Une deuxième lettre ouverte a été adressée à la ministre le 27 novembre 2008 à la suite des réponses qu'elle avait apportées à la première lettre ouverte. Ces lettres signalent les nombreux problèmes évoqués ci-dessus. Dans sa réponse, la ministre admet l'existence de ces problèmes et la nécessité de revoir la politique. Elle n'avait à l'époque toutefois pas encore pris de décision sur l'éventuelle réaffectation de moyens aux centres de référence pour l'EM/SFC. Elle confirme également qu'elle-même, le KCE et le CSS reconnaissent la composante biologique de l'EM/SFC et la souffrance qui accompagne cette maladie.

Je souhaite dès lors poser les questions suivantes:

1. Quelle a été la décision de la ministre concernant l'éventuel refinancement des centres de référence pour l'EM/SFC, lesquels ont fait l'objet de plusieurs évaluations négatives de la part d'organismes publics ?

2. Sur la base de quels critères la ministre a-t-elle pris cette décision ?

3. Dans quelle mesure tiendra-t-elle compte de l'EM/SFC dans sa politique actuelle et future ?

4. Comment explique-t-elle que d'autres pays, comme la Canada, la Norvège, l'Espagne et les États-Unis, ont adopté une approche biomédicale de l'EM/SFC et créent des centres biomédicaux où n'intervient aucun psychiatre ?
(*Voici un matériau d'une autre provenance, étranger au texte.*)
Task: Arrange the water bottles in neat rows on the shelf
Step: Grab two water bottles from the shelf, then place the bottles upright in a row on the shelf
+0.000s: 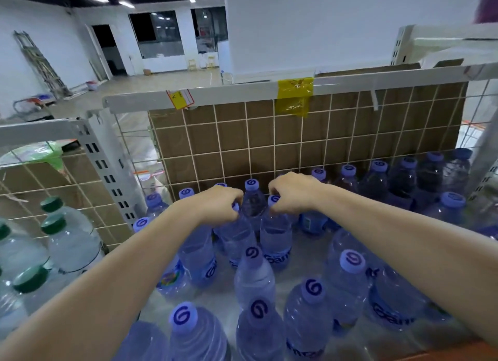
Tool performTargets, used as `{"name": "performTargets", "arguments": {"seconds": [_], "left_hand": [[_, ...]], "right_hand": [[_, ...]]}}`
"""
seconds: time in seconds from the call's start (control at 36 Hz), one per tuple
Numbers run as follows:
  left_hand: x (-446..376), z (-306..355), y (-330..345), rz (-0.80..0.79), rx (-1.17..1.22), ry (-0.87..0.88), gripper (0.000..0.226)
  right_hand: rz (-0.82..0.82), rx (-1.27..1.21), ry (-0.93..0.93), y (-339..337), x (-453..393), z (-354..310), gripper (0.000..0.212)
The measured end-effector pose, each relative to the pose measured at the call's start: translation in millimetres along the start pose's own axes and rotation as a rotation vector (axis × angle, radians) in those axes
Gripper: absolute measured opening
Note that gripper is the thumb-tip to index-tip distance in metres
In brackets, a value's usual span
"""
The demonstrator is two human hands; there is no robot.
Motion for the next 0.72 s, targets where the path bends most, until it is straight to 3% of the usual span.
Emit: {"name": "performTargets", "arguments": {"seconds": [0.22, 0.36, 0.72], "left_hand": [[0.0, 7.3, -10.4, -0.03, -0.076, 0.02, 0.019], [4.3, 2.3, 1.7, -0.011, -0.083, 0.013, 0.03], [6.7, 7.1, 4.2, 0.031, -0.053, -0.001, 0.023]], "right_hand": [[0.095, 0.007, -0.02, 8.1, -5.6, -9.2, 0.012], [0.142, -0.022, -0.033, 13.4, -7.5, -15.5, 0.024], [0.032, -0.156, 0.021, 22.8, -9.5, -13.1, 0.024]]}}
Point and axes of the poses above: each hand's wrist, its own x-axis away from the middle knuckle, its own y-axis out of the palm, z = x × y, the point moved 3 cm from there along -x, towards the middle knuckle, and after that the axes turned 4 degrees about -y, right-handed, at the moved point
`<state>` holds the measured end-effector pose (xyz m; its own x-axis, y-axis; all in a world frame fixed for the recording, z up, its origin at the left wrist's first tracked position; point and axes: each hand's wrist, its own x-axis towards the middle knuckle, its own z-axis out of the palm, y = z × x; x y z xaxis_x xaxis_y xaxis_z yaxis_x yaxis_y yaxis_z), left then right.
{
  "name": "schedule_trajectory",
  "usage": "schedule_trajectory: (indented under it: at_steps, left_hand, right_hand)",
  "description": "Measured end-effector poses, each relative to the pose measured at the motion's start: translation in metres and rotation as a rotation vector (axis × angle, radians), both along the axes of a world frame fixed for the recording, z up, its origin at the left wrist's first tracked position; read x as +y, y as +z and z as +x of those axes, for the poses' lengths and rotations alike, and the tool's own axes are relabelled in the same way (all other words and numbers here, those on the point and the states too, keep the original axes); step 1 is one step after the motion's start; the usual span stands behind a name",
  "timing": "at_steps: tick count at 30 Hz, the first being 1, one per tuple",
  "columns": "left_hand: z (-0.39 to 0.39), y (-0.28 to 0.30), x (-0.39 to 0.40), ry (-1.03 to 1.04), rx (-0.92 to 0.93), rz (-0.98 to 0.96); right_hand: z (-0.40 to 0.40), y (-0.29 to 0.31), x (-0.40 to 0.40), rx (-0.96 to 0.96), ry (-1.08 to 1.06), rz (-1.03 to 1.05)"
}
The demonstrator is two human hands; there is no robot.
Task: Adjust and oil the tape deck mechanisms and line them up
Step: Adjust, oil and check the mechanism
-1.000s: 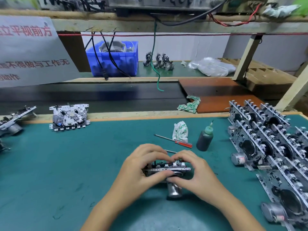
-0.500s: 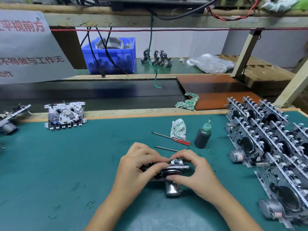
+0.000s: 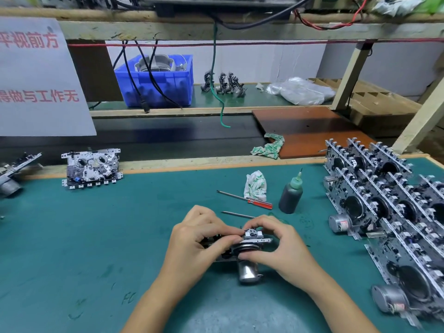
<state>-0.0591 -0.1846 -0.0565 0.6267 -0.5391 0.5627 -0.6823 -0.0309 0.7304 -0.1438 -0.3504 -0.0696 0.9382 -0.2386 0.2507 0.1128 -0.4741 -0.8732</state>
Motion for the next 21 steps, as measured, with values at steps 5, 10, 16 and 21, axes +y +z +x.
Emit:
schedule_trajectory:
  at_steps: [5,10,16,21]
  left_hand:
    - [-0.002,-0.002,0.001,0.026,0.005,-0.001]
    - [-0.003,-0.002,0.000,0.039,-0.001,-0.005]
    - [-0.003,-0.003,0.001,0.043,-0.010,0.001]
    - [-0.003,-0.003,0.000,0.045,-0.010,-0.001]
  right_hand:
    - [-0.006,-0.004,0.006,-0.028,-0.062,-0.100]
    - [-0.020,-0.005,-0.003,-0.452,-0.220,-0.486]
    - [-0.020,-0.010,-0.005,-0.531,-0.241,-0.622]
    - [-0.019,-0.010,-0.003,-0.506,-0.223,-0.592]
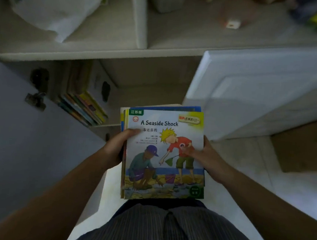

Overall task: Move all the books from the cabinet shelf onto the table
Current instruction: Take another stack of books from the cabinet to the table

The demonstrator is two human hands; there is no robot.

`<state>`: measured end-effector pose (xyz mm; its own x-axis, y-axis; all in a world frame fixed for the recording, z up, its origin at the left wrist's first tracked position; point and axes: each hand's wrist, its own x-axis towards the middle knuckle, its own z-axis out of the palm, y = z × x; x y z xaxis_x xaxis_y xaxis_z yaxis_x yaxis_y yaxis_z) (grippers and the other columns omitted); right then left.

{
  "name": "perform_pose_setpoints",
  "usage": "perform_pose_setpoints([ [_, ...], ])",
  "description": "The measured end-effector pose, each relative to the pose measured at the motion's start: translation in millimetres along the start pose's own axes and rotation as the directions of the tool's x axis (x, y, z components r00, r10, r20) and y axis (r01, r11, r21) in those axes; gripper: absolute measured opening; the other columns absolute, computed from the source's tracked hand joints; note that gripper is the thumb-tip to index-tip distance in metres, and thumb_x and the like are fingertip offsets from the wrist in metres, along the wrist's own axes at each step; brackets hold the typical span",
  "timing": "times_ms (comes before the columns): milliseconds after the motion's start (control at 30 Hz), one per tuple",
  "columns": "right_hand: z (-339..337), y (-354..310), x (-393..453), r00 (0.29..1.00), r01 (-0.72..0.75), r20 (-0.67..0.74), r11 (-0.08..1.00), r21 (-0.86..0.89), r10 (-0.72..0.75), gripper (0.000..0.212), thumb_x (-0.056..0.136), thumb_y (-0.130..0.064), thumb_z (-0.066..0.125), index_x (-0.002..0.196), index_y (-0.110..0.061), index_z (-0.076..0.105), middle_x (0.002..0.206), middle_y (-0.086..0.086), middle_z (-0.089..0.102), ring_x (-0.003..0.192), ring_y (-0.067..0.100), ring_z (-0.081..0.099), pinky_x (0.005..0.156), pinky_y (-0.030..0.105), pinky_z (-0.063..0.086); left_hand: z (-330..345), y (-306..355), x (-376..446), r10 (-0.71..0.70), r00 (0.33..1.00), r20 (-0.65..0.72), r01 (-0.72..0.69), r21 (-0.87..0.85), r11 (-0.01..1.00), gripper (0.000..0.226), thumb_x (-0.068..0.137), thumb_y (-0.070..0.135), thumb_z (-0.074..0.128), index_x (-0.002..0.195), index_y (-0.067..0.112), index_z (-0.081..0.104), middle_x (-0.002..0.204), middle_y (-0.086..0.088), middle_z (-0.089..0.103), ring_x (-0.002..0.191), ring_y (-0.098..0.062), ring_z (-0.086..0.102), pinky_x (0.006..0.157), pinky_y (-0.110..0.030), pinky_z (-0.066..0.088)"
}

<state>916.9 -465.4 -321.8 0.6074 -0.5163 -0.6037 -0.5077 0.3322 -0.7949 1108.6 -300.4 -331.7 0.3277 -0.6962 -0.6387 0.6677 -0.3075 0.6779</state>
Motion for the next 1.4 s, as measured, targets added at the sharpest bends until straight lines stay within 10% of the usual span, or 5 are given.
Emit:
perform_pose_setpoints([
  [567, -75.1, 171.7, -253.4, 0.773, -0.059, -0.584, 0.945, 0.322, 0.248, 0.089, 0.072, -0.031, 0.078, 0.14, -0.015, 0.024, 0.125, 0.01, 0.058, 0.097, 0.022, 0.066, 0.088, 0.043, 0.056, 197.1, -133.0, -52.8, -0.32, 0.867, 0.382, 0.07, 0.543, 0.837, 0.013, 0.09, 0.024, 0.058, 0.1, 0.021, 0.065, 0.088, -0.005, 0.076, 0.084, -0.025, 0.071, 0.076, -0.039, 0.058],
  [1400, -6.5, 386.4, -528.5, 0.405, 0.29, -0.688, 0.629, 0.721, 0.602, 0.094, 0.075, -0.027, 0.075, 0.144, -0.031, 0.01, 0.13, 0.005, 0.052, 0.096, 0.019, 0.065, 0.067, 0.03, 0.06, 361.6, -389.1, -205.2, -0.773, 0.453, 0.444, -0.301, 0.892, 0.337, 0.031, 0.084, 0.02, 0.068, 0.112, 0.009, 0.062, 0.105, -0.015, 0.072, 0.092, -0.032, 0.07, 0.073, -0.041, 0.06],
])
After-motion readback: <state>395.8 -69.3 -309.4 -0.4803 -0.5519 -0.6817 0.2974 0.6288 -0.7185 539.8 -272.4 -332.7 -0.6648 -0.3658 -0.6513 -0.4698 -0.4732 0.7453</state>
5.  Dans quelle mesure les pouvoirs publics belges soutiennent-ils la recherche sur les causes psychosociales de l'EM/SFC, d'une part, et sur les causes biomédicales de la maladie, d'autre part ?

6. Dans quelle mesure la politique actuelle se focalise-t-elle sur la multidisciplinarité et, par conséquent, sur les sous-groupes de patients présentant cette affection ?

7. Pourquoi la Belgique utilise-t-elle pour l'EM/SFC la classification ICD-9 alors que l'OMS utilise depuis des années déjà la classification ICD-10 ?

Réponse reçue le 18 juin 2009 :

En réponse à votre question, je peux vous renvoyer à la réponse donnée à la question n° 4-3131 portant sur le même sujet.